= Exercise =
In the listing below, find the line with "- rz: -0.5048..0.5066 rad" and the line with "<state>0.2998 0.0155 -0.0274". Repeat those two lines and all lines between them exactly.

= Given records =
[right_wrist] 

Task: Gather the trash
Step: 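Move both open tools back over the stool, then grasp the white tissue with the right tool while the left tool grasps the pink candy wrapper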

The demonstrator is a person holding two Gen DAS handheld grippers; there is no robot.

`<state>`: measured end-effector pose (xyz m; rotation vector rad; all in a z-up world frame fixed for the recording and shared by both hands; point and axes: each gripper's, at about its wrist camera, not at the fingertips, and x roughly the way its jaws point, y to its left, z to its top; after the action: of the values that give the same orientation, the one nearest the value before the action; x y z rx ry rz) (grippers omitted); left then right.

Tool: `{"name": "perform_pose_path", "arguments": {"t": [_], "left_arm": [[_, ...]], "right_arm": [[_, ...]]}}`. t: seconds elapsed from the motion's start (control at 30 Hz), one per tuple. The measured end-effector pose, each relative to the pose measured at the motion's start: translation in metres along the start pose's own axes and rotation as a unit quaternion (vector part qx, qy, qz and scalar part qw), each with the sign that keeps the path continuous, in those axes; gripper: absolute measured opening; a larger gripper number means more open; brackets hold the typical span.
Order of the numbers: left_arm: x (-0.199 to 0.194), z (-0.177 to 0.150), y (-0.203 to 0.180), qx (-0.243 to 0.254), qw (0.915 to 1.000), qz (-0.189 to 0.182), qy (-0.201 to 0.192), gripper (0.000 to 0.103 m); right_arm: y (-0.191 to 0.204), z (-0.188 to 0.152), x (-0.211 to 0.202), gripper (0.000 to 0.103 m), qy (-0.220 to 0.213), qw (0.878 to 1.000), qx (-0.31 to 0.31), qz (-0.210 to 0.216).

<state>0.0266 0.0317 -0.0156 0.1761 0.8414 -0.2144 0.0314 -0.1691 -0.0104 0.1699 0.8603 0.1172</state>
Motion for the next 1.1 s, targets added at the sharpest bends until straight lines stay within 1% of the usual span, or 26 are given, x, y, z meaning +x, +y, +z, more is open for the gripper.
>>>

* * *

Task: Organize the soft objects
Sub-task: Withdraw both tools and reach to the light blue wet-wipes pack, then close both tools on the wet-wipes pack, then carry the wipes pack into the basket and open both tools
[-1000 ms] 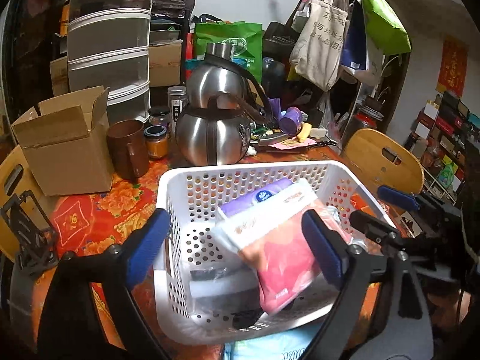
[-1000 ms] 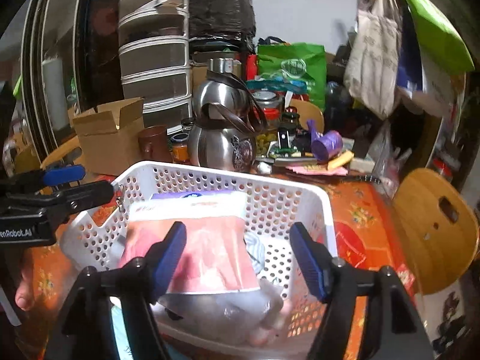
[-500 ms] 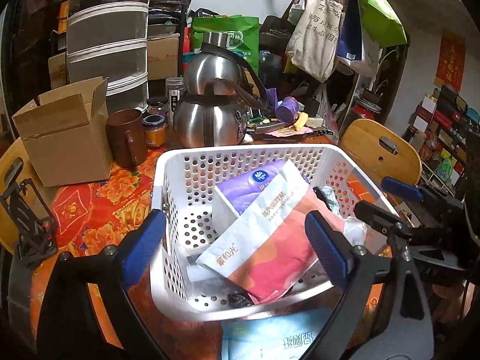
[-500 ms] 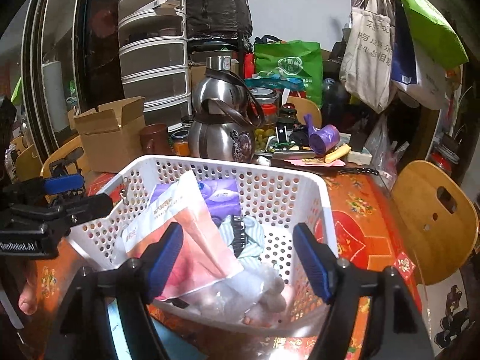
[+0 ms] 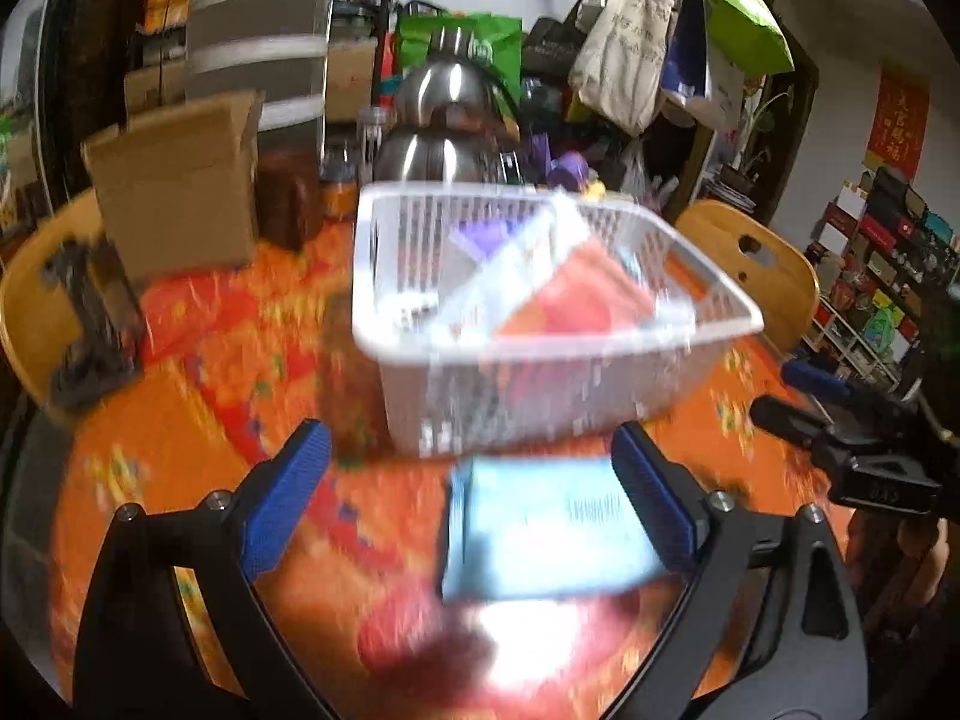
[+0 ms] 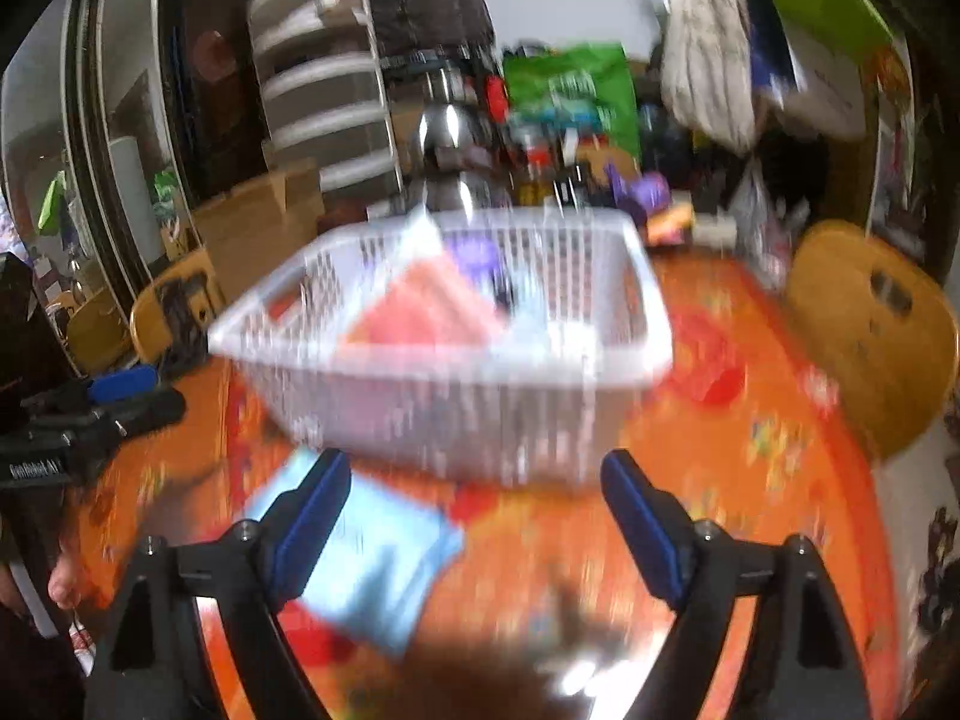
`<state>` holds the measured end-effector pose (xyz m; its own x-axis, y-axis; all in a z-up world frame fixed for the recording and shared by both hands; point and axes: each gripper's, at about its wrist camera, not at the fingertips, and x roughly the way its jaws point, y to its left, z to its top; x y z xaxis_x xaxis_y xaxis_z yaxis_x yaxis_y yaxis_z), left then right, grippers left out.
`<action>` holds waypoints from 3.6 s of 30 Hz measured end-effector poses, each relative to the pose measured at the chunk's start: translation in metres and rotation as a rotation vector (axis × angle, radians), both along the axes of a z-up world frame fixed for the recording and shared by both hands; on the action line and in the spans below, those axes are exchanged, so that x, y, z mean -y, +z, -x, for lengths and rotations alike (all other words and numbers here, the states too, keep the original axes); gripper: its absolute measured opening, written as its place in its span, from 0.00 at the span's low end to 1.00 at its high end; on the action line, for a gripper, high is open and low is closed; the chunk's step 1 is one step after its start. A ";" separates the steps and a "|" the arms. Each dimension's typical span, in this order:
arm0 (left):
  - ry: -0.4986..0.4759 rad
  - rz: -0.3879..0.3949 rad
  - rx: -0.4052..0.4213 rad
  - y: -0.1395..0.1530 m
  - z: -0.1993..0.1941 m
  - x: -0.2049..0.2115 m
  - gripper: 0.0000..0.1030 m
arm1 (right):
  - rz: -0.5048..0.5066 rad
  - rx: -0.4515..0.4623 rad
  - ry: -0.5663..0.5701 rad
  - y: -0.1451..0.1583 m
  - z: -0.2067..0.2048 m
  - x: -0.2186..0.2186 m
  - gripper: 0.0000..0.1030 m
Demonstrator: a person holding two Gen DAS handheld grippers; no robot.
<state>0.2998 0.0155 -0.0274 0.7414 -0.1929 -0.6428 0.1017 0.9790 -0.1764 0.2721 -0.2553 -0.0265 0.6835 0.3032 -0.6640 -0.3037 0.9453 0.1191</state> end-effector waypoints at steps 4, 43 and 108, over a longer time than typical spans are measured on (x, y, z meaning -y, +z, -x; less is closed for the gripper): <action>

= Problem solution =
  - rz: -0.5048..0.5066 rad
  - rx: -0.4515..0.4623 rad
  - ry: -0.5663..0.5701 rad
  - y: -0.1451..0.1583 m
  - z: -0.2067..0.2048 m
  - x: -0.2186..0.2186 m
  - gripper: 0.0000..0.1030 m
Demonstrator: a person holding two Gen DAS handheld grippers; no robot.
<state>0.2998 0.0155 -0.0274 0.7414 -0.1929 -0.6428 0.1017 0.9790 -0.1764 0.2721 -0.2553 -0.0265 0.6835 0.3032 -0.6640 -0.3037 0.9453 0.1191</state> end-effector waypoints at steps 4, 43 and 108, over a longer time than typical spans are measured on (x, y, z meaning -y, +z, -x; less is closed for the gripper): <action>

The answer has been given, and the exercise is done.